Required work: Lines containing the word "plate" are to be copied from the data below.

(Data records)

----

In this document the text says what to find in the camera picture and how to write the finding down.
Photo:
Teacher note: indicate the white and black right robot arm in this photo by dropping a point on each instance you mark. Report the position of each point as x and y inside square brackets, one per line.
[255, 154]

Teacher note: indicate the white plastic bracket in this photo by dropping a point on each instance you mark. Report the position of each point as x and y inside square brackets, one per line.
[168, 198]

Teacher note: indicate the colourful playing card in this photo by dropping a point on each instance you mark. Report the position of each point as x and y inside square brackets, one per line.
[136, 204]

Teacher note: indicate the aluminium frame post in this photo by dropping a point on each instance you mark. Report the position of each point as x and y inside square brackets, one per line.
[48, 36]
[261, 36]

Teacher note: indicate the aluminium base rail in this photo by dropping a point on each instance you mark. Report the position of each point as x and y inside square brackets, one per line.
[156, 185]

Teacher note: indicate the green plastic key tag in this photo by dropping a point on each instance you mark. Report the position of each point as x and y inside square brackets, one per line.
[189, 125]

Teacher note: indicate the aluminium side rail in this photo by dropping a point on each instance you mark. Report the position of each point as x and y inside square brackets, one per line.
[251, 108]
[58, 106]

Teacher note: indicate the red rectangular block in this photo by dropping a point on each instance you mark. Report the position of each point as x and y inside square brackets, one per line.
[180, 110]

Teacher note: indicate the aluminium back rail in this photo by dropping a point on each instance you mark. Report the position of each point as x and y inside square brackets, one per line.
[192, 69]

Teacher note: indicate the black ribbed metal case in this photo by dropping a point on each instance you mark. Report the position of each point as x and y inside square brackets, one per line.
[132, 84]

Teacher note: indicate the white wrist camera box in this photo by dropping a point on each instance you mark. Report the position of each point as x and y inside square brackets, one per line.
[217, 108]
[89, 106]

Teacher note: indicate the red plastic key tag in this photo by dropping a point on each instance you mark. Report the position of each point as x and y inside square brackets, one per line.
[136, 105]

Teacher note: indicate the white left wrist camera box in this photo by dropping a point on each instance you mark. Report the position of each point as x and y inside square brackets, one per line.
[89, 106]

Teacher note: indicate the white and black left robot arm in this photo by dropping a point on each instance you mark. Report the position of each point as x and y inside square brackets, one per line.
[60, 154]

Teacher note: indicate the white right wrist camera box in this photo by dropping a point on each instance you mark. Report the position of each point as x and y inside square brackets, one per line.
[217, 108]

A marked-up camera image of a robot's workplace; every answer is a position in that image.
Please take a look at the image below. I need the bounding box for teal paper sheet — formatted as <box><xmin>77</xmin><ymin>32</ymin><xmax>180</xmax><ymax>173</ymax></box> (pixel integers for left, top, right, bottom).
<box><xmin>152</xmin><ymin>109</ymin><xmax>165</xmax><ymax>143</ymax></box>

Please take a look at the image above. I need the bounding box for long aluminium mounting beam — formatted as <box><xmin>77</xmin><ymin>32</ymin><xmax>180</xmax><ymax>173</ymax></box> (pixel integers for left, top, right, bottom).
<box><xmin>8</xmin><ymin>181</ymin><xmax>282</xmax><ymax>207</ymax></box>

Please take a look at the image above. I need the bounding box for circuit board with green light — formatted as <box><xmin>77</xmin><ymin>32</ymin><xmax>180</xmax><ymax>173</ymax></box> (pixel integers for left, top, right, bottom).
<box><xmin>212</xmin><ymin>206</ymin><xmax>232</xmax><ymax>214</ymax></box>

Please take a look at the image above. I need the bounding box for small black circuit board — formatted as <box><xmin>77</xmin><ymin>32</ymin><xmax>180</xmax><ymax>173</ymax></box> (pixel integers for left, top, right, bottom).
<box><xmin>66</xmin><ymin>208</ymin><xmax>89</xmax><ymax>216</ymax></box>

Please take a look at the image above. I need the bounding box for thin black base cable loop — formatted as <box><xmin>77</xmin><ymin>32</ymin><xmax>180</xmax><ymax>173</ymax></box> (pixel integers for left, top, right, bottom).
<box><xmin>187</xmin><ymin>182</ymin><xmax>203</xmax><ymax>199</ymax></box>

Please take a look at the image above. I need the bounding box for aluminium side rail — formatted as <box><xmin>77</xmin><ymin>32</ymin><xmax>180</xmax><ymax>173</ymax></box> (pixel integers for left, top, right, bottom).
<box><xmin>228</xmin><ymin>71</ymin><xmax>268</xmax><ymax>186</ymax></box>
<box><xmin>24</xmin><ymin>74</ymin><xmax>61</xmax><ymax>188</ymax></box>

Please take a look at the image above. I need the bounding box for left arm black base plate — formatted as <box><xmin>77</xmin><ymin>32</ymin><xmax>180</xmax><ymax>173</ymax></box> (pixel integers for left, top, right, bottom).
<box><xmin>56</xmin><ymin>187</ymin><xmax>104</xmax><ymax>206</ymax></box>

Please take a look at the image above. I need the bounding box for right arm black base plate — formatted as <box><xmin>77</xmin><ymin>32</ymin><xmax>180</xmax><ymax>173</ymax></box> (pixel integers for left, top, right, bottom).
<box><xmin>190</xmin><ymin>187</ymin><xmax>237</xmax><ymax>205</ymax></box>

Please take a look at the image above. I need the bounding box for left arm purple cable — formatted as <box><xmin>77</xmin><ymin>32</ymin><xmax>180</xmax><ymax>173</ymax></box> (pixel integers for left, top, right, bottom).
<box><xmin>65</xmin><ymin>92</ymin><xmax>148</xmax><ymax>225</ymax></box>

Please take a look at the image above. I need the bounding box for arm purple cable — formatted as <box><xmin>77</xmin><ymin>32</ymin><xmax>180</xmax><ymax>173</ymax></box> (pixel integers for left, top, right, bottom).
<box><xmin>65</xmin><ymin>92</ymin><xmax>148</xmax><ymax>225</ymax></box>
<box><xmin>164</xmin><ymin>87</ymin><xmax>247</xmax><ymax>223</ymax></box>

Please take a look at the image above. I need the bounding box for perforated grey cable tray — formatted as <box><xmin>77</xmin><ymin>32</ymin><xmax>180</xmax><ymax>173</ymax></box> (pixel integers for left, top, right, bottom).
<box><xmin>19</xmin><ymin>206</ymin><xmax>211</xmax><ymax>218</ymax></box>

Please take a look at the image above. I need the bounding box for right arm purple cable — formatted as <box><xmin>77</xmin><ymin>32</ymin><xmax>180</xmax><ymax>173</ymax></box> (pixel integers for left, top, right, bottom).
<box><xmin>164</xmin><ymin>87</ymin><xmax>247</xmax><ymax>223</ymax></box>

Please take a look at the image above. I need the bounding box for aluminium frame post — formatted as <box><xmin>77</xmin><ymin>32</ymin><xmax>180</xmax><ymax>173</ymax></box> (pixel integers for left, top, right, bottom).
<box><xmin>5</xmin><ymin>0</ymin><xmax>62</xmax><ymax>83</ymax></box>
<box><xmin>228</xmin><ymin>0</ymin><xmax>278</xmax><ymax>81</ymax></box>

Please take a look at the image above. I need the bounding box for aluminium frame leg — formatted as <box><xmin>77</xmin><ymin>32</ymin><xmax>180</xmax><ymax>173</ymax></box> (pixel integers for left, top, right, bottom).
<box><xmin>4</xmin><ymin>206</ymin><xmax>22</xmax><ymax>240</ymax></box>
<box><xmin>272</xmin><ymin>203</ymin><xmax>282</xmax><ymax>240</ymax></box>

----

Exercise answer:
Please take a look at the image above. I need the bounding box for left arm black base plate — formatted as <box><xmin>77</xmin><ymin>32</ymin><xmax>180</xmax><ymax>173</ymax></box> (pixel integers for left, top, right, bottom).
Please take a look at the image above. I need the bounding box for right arm black base plate — formatted as <box><xmin>77</xmin><ymin>32</ymin><xmax>180</xmax><ymax>173</ymax></box> (pixel integers for left, top, right, bottom).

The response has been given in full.